Cisplatin, gemcitabine, and conscious-sedation drug doses were calculated based on body surface area (m²) using measured height and weight obtained immediately prior to each treatment cycle. The cisplatin dose was given according to the dose escalation schema (see below).

Cisplatin

After appropriate hydration and administration of granisetron, a serotonin 3-HT3 receptor antagonist anti-emetic, cisplatin (cisplatin, Bristol Myers-Squibb Company, Princeton, NJ) was administered intravenously on day 1 of each therapy cycle.

Cisplatin dose escalation schema

The cisplatin dose escalation was based on a standard phase I design, with 3 patients per dose level cohort [20–22]. The cisplatin dose was escalated by 10 mg/m² for each patient cohort, starting with an initial dose of 40 mg/m². There was no dose escalation within a cohort. Grade III renal, neurotoxicity, or ototoxicity was considered a dose limiting toxicity (DLT). If no patient within a dose cohort experienced a DLT, the cisplatin dose was escalated by 10 mg/m² for the next cohort. If one patient in a cohort experienced a DLT, 3 more patients were enrolled at the same dose level. If no additional patients experienced a DLT, the dose was escalated one level for the next cohort of 3 patients. However, if a second patient developed a DLT, the dose was considered non-tolerable and the next lower cisplatin dose was considered the MTD. Only toxicities that occurred during the first 2 courses of therapy were considered in the dose escalation scheme.

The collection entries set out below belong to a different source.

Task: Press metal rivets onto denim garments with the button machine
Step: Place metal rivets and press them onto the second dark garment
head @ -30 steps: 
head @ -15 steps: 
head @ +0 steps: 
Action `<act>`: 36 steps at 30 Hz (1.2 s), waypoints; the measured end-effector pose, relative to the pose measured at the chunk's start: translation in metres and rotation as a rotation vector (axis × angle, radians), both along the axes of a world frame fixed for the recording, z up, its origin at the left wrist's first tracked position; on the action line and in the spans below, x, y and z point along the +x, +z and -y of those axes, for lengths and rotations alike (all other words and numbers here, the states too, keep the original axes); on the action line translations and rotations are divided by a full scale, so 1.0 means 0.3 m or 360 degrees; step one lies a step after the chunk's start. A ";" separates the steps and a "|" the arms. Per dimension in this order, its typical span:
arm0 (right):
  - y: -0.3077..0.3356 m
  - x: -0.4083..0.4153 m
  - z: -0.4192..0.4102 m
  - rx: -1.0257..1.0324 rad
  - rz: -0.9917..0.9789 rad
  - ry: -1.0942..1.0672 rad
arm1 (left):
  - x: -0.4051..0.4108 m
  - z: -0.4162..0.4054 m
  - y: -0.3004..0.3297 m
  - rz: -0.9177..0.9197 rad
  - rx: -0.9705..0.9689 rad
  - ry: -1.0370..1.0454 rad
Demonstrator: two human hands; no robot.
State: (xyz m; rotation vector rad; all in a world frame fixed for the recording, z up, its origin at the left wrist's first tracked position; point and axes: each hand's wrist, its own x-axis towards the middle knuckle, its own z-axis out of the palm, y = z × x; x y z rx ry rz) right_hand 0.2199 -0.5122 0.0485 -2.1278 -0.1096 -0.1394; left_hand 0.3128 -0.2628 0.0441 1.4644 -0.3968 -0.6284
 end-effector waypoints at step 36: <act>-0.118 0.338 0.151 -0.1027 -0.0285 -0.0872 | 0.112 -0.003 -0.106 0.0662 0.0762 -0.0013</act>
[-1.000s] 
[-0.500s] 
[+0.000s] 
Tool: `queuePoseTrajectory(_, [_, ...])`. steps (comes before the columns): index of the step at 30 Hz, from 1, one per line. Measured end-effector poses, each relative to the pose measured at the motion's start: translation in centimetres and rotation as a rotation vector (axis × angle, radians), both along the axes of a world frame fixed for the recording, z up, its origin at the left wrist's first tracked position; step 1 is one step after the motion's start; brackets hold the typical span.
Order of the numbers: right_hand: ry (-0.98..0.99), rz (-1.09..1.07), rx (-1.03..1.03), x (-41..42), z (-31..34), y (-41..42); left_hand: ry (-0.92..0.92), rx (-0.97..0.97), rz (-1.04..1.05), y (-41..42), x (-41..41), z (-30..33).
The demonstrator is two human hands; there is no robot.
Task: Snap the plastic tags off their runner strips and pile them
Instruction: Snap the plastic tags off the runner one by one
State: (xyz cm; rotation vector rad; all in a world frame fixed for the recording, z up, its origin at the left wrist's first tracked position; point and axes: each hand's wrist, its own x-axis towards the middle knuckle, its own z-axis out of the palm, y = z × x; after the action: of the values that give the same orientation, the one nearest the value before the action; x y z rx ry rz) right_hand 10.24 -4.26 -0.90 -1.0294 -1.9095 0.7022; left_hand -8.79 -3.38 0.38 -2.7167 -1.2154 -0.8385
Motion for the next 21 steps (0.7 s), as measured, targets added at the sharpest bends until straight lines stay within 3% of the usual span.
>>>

Patients were taken off protocol for grade III-IV renal or neurotoxicity.

Gemcitabine

Gemcitabine hydrochloride (Gemzar, Eli Lilly and Co., Indianapolis, IA) was administered approximately 36 hours after cisplatin, as soon as core temperature first reached target 40°C. Gemcitabine was administered at a fixed dose of 600 mg/m² IV over 60 min. The dose and schedule were chosen because 600 mg/m² of gemcitabine by 60 minute infusion yields a larger dose area under the curve (AUC) compared to the more commonly used 1000 mg/m² over 30 min. A greater AUC has been correlated with a better survival [23–25].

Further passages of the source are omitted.